Music Downtown

Music Downtown
Title Music Downtown PDF eBook
Author Kyle Gann
Publisher Univ of California Press
Pages 338
Release 2006-02-13
Genre Music
ISBN 9780520935938

Download Music Downtown Book in PDF, Epub and Kindle

This collection represents the cream of the more than five hundred articles written for the Village Voice by Kyle Gann, a leading authority on experimental American music of the late twentieth century. Charged with exploring every facet of cutting-edge music coming out of New York City in the 1980s and '90s, Gann writes about a wide array of timely issues that few critics have addressed, including computer music, multiculturalism and its thorny relation to music, music for the AIDS crisis, the brand-new art of electronic sampling and its legal implications, symphonies for electric guitars, operas based on talk shows, the death of twelve-tone music, and the various streams of music that flowed forth from minimalism. In these articles—including interviews with Yoko Ono, Philip Glass, Glenn Branca, and other leading musical figures—Gann paints a portrait of a bristling era in music history and defines the scruffy, vernacular field of Downtown music from which so much of the most fertile recent American music has come.

Music Downtown

Music Downtown
Title Music Downtown PDF eBook
Author Kyle Gann
Publisher Univ of California Press
Pages 336
Release 2006-02-13
Genre Biography & Autobiography
ISBN 0520229827

Download Music Downtown Book in PDF, Epub and Kindle

This collection represents the best of the articles written for the Village Voice by Kyle Gann, a leading authority on experimental American music of the late 20th century. He paints a portrait of a bristling era in music history and includes interviews with Yoko Ono and Philip Glass, amongst others.

Music Downtown Eastside

Music Downtown Eastside
Title Music Downtown Eastside PDF eBook
Author Klisala Harrison
Publisher Oxford University Press, USA
Pages 233
Release 2020
Genre Music
ISBN 0197535062

Download Music Downtown Eastside Book in PDF, Epub and Kindle

How can music-making help improve the lives of homeless people and others living in poverty in urban neighborhoods in the global North? How can popular music support the most vulnerable in developing their capabilities and asserting their human rights?

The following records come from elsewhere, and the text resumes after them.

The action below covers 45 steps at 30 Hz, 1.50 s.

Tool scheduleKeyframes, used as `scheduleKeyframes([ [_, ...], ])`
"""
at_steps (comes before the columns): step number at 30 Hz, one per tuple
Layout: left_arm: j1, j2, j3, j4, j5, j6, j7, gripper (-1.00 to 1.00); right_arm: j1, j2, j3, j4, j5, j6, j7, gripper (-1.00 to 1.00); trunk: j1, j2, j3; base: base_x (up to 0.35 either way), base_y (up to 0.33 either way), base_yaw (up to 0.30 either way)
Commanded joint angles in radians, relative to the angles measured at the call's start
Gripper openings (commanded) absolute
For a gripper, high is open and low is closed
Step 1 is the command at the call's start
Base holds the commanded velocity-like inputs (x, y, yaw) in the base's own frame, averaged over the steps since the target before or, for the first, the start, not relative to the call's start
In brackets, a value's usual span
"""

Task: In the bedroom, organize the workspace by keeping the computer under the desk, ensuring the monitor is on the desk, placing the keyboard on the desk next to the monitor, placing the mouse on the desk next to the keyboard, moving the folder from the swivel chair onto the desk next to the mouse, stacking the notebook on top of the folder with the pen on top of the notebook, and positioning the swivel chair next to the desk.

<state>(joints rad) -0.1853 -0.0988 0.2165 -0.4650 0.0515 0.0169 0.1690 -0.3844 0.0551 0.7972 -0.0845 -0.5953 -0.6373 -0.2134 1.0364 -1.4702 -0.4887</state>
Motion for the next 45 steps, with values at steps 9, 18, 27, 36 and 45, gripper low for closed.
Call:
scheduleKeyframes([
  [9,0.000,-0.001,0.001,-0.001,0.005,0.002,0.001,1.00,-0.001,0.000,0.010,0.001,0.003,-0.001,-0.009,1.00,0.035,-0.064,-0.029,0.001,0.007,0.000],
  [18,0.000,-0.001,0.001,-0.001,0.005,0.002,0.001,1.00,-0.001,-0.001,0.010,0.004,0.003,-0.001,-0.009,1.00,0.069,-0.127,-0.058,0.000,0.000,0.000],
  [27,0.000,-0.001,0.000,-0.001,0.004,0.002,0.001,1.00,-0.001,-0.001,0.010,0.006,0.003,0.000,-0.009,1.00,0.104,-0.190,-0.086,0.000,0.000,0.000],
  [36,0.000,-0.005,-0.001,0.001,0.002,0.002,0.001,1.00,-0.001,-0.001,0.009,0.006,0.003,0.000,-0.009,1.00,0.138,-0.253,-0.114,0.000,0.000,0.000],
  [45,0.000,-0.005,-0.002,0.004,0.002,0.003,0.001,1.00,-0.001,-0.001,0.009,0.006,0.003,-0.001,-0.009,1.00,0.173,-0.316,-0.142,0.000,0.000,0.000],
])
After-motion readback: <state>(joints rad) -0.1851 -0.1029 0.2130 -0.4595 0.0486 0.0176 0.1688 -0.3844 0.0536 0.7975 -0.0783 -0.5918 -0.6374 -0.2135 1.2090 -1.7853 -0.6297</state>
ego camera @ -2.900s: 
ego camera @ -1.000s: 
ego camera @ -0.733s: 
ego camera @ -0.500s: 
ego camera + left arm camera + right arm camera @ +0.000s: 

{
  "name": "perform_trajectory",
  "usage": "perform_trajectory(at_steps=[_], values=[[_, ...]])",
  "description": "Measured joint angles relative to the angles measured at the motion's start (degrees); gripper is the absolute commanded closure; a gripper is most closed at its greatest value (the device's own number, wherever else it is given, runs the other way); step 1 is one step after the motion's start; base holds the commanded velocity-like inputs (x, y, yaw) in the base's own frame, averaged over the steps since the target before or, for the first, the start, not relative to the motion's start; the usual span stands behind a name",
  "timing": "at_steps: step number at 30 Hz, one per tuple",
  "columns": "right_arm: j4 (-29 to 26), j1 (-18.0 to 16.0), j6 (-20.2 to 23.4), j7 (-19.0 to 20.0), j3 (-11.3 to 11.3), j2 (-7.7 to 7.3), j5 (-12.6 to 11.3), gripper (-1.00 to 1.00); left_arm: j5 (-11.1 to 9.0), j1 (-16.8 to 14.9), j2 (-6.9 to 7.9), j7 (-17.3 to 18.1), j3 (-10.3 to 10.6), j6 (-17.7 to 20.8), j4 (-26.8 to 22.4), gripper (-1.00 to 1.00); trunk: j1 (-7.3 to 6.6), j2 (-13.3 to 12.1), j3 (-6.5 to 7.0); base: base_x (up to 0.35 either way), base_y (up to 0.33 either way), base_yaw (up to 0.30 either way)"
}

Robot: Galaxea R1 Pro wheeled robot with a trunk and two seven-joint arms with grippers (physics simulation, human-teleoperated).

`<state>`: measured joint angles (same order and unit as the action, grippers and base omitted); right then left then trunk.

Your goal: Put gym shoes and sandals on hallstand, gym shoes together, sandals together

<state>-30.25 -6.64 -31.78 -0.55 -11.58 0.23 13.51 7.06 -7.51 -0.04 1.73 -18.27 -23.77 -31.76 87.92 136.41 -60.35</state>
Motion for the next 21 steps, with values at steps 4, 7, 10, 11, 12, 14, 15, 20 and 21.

In this book, author Klisala Harrisontakes readers to one of North America's poorest urban areas - Vancouver's Downtown Eastside - as she looks at and asks questions of its musical initiatives for the urban poor - from music jams and music therapy sessions to public performances of music theatre. Harrison not only demonstrates howthese initiatives succeed in promoting human rights but also reveals that they may sometimes unwittingly exacerbate human rights violations.Music Downtown Eastside draws on two decades of research to illustrate how human rights such as the right to health, the right to self-determination, and women's rights - all of which often remain unfulfilled for the homeless and the urban poor - can be promoted through music. Ethnographic vignettesand song lyrics by artists from the local community provide a vivid insight into the unique musical scene of Downtown Eastside. At the same time, Harrison's examination of how gentrification, grant funding, and different community organizations affect the success or failure of human rights-focusedmusical initiatives offers insights into the complex relationship between music, poverty, and human rights that have repercussions beyond this local context.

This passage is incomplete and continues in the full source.